While restaurants such as Everest, Ambria, and Tru were well known in the city, it was Trotter’s that had a national reputation— a justified reputation— and it was Trotter’s with a few other similar minded restaurants— that created a style of cuisine. It was a cuisine that might be described as “post-fusion” (post-Spago, perhaps). Rather than combining odd ingredients for the sake of combining (a weakness of early innovations, similar to the weaknesses of early molecular cuisine), Charlie Trotter took the critical next step. This was the essential step of deciding what flavors would actually go together to produce a harmonious, but novel combination of flavor and texture. The dish was a work of art that relied on an intellectual harmony. The dish is not simply a production, but a revelation.
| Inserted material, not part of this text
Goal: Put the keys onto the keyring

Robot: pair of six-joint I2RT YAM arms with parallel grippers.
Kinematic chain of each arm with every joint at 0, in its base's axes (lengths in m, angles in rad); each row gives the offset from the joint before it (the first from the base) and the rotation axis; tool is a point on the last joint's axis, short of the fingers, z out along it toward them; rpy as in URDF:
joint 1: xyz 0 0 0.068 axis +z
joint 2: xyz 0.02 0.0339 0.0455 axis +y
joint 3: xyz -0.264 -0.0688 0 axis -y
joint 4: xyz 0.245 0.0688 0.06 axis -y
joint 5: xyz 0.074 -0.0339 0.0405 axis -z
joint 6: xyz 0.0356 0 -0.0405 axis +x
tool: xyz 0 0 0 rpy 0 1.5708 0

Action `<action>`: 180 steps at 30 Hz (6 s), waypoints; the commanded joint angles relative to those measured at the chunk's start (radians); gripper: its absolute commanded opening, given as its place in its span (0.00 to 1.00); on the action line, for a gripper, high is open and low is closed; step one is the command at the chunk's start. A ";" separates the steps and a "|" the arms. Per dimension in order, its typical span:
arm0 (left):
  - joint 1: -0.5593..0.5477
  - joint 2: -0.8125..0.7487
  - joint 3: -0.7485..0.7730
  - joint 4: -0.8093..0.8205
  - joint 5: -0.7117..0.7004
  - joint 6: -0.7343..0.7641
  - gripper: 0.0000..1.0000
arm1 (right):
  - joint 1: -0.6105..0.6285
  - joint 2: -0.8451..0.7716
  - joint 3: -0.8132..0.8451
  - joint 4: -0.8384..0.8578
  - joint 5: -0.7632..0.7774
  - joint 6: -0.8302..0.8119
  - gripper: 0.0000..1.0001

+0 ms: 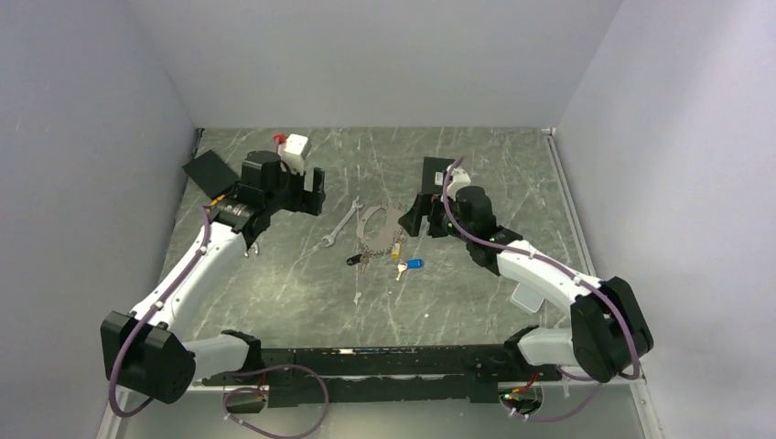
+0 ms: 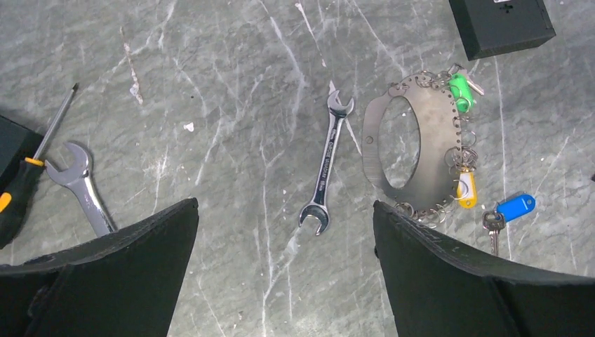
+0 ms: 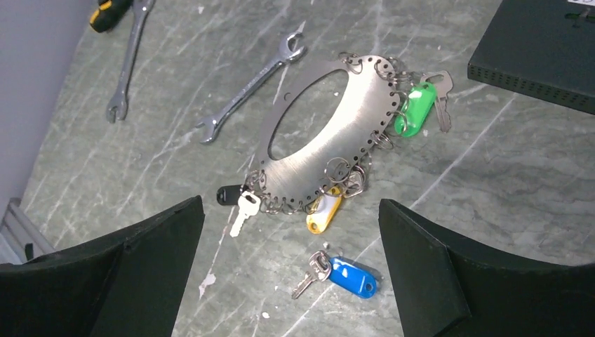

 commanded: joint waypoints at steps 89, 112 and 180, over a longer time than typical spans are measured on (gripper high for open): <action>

Whether this perspective of food as philosophy is a function of Trotter’s upper-middle-class background and a college degree (whereas many chefs were of working-class origins) I can’t say, but certainly the dishes at the time I dined at Trotter’s (a decade after its opening) were subtle and original.

In addition, dining at Trotter’s is not like dining at “fancy French restaurants” of old, the kind of restaurants that made so many diners anxious as to whether they would measure up in the evaluation of hoity-toity servers. Like American dining in the mid-1980s (notably Union Square Café or Montrachet or Grammercy Tavern), the food was of a very high level, but without the patina of formality that characterized Lutece or, in Chicagoland, Le Francais. Dining was accessible to well-heeled younger diners. I don’t believe that Trotter’s ever required a tie; a jacket I can’t recall. [They do—ed.]

What are some standout things you ate there over the years?

What I remember most is something that is somewhat odd, but at the time I found remarkable. At one dinner rather than ordering the wine pairing, I ordered the non-alcoholic pairing. Most of the drinks were made in house, and most were both startling and superb. The other thing that I remember is that I ordered the standard tasting menu, and my wife ordered the Vegetable Menu (I don’t believe that it was strict vegetarian), but while my menu was excellent, hers was superb.

Like so many chefs today, Chef Trotter had a real sensibility about vegetables. When I started dining in the late 1960s, the meat course was the center of the evening. Today the vegetable courses are central. Big proteins (beef, pork, lamb) are often after-thoughts, the weakest course of the night. While Chef Trotter can’t be given all of the credit for this (the Bay Area chefs such as Alice Waters had a lot to do with this change), Chef Trotter was part of it.

An example of Chef Trotter’s commitment to perfection was evident in one meal in which, as part of a tasting menu, I was served a fish dish that was, in my opinion, somewhat overcooked, although not so much that I would have thought to send it back. I mentioned this to our server when asked how was everything, and I didn’t think much about the dish (everything else was very good to outstanding). But when we were leaving there was Chef Trotter apologizing and offering a set of goodies. It must be difficult when you hear that a dish didn’t work, even if eight other dishes were remarkable, but it pointed to his desire and his demand that everything be perfect. My wife and I were impressed— if slightly worried for whomever worked the fish station that evening.